Bruno Pilaš

Personal information
- Date of birth: 21 November 1950
- Place of birth: Zagreb, PR Croatia, FPR Yugoslavia
- Date of death: 11 June 2011 (aged 60)
- Place of death: Oakville, Canada
- Position: Striker

Senior career*
- Years: Team / Apps / (Gls)
- 1969–1970: Dinamo Zagreb / 0 / (0)
- 1971–1972: Toronto Croatia
- 1973–1977: Toronto Metros-Croatia / 78 / (19)

Managerial career
- 1987: Toronto Croatia
- 1993: Toronto Italia
- 2001: Toronto Croatia

= Bruno Pilaš =

Yugoslavian footballer (1950–2011)

Bruno Pilaš (21 November 1950 – 11 June 2011) was a Yugoslavian professional footballer who played as a striker in the NASL between 1973 and 1977 for the Toronto Metros-Croatia.

==Club career==
Before he arrived in North America, he began his career in 1969 with Dinamo Zagreb.

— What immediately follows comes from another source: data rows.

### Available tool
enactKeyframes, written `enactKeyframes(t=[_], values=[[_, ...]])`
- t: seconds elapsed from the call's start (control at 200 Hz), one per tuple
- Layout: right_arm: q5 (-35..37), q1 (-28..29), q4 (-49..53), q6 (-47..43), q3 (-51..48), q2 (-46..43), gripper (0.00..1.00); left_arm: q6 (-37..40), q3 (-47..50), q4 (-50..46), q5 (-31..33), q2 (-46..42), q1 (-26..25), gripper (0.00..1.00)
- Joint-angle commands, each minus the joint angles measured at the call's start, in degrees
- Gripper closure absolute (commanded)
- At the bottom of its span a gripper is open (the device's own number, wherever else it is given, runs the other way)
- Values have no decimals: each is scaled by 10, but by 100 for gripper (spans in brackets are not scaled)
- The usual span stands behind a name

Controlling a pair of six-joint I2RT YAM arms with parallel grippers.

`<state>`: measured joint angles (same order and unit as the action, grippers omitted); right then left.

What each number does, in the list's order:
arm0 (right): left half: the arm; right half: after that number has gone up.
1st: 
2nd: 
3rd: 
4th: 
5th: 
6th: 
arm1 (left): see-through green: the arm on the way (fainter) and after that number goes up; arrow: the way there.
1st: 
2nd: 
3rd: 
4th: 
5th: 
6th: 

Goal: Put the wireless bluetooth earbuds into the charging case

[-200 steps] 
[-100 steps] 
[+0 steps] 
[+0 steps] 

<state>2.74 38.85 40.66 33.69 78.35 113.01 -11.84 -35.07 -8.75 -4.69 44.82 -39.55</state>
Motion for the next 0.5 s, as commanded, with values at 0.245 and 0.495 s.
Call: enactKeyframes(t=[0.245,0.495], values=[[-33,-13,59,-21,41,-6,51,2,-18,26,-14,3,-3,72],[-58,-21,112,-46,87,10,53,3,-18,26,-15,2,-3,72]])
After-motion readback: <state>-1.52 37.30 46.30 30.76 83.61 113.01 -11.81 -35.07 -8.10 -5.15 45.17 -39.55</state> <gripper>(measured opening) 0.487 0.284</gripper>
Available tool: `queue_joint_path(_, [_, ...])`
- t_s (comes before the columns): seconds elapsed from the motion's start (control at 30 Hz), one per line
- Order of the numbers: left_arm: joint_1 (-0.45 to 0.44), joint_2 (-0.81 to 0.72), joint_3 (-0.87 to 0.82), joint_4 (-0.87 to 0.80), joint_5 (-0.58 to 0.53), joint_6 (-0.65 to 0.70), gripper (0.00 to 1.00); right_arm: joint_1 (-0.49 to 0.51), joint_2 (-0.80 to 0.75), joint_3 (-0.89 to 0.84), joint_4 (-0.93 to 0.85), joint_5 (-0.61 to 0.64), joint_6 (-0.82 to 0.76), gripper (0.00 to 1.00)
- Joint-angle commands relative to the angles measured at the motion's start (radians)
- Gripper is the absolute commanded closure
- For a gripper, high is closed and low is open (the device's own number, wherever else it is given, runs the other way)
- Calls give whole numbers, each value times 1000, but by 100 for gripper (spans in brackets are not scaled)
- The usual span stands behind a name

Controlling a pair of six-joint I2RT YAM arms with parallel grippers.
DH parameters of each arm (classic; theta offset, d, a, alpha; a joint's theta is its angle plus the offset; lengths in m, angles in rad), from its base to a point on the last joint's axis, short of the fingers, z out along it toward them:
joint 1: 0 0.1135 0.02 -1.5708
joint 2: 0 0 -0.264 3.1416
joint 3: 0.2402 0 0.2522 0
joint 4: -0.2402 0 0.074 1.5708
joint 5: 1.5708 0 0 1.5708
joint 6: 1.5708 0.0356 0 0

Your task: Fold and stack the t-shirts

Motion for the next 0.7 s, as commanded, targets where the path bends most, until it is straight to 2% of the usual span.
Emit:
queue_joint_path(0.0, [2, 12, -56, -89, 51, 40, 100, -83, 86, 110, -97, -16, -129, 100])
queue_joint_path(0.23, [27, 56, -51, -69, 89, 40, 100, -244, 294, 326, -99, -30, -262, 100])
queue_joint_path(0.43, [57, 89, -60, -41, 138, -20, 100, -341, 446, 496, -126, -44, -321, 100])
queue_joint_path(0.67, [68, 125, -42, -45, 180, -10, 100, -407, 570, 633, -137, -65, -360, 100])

In 1971, he went abroad to play in the National Soccer League (NSL) with Toronto Croatia, where he won the NSL Championship.

==Coaching career==
In 1977, due to chronic injuries, he retired from professional football and embarked upon a coaching career where he managed Toronto Croatia several times in the Canadian Professional Soccer League. In 1987, he served as the head coach for Toronto Croatia in the National Soccer League. In 1993, he managed NSL rivals Toronto Italia.

After a year's absence, Pilaš returned as head coach for the Croats in 2001. Once the season concluded, he was nominated for the league's coach of the year.